A statement from USADA adds: “As a result of this interpretation, Coleman is not considered to have three whereabouts failures in a 12-month period and is not considered to have committed an anti-doping rule violation. Three whereabouts failures in a 12-month period is an anti-doping rule violation under Article 2.4 of the World Anti-Doping Code.”
WADA rules require athletes to submit their whereabouts for one hour every day, plus overnight accommodation and training information, in case they are needed for out-of-competition testing.
According to the statement, anti-doping rules state that the date of a missed test actually relates back to the first day of the relevant quarter.
Therefore, Coleman’s three missed tests are not considered part of the same 12-month period.
“USADA recorded a Filing Failure for Coleman on June 6, 2018, when a DCO (Doping Control Officer) attempted to test Coleman and discovered that he had failed to update his Whereabouts Filing to accurately reflect his location,” reads the USADA statement in part.
“Coleman was subsequently charged with Whereabouts Failures on January 16 and April 26, 2019. Based on these three failures USADA initiated a case against Coleman for three Whereabouts Failures in a 12-month period.
“However, based on a Comment in the ISTI that states that Filing Failures relate back to the first day of the quarter, Coleman contended that his failure to update which was discovered on June 6, 2018, should relate back to April 1, 2018, which would be more than 12 months prior to Coleman’s most recent Whereabouts Failure on April 26, 2019. As a result, USADA consulted with WADA to receive an official interpretation of the relevant Comment in the ISTI. This interpretation was received on Friday, August 30, 2019, and was that the Filing Failure which USADA had recorded in June 2018, should relate back to April 1, 2018, the first day of the quarter in which the failure to update occurred.

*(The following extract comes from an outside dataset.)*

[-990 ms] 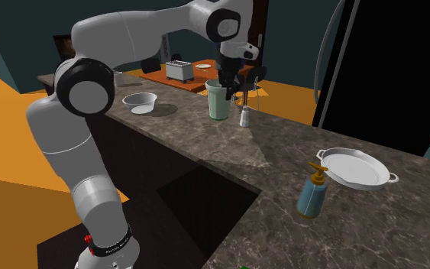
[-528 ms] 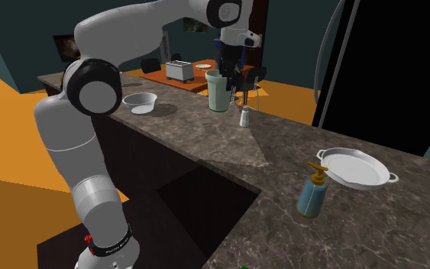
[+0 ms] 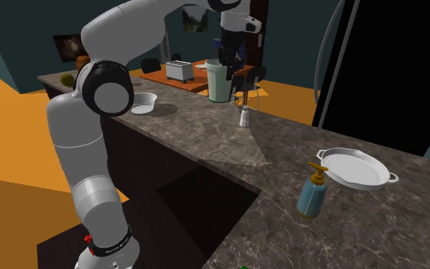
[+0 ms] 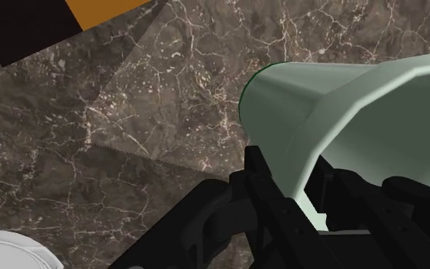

“Given these facts, USADA has determined that under the applicable rules, and in order to ensure that Coleman is treated consistently with other athletes under the World Anti-Doping Program, Coleman should not be considered to have three Whereabouts Failures in a 12-month period. Accordingly, USADA has withdrawn its charge that Coleman committed an anti-doping rule violation and has so notified WADA and the Athletics Integrity Unit (AIU) of the International Association of Athletics Federations (IAAF).
“USADA has determined that the hearing is no longer necessary, and Coleman is permitted to compete immediately. However, under the applicable rules USADA’s decision not to move forward on a potential rule violation against Coleman, is subject to appeal by the IAAF and/or WADA.”
USADA CEO Travis Tygart said: “Every athlete is entitled to a presumption of innocence until their case is concluded through the established legal process. This is certainly the case for Mr Coleman, who has been found by USADA not to have committed a Whereabouts Violation and is fully eligible to compete under the rules.”
In a statement given to Ato Boldon, the commentator and 1999 world 200m champion, last month, 2017 world silver medallist Coleman protested his innocence and said he was confident that he would be able to compete at the upcoming IAAF World Championships in Doha.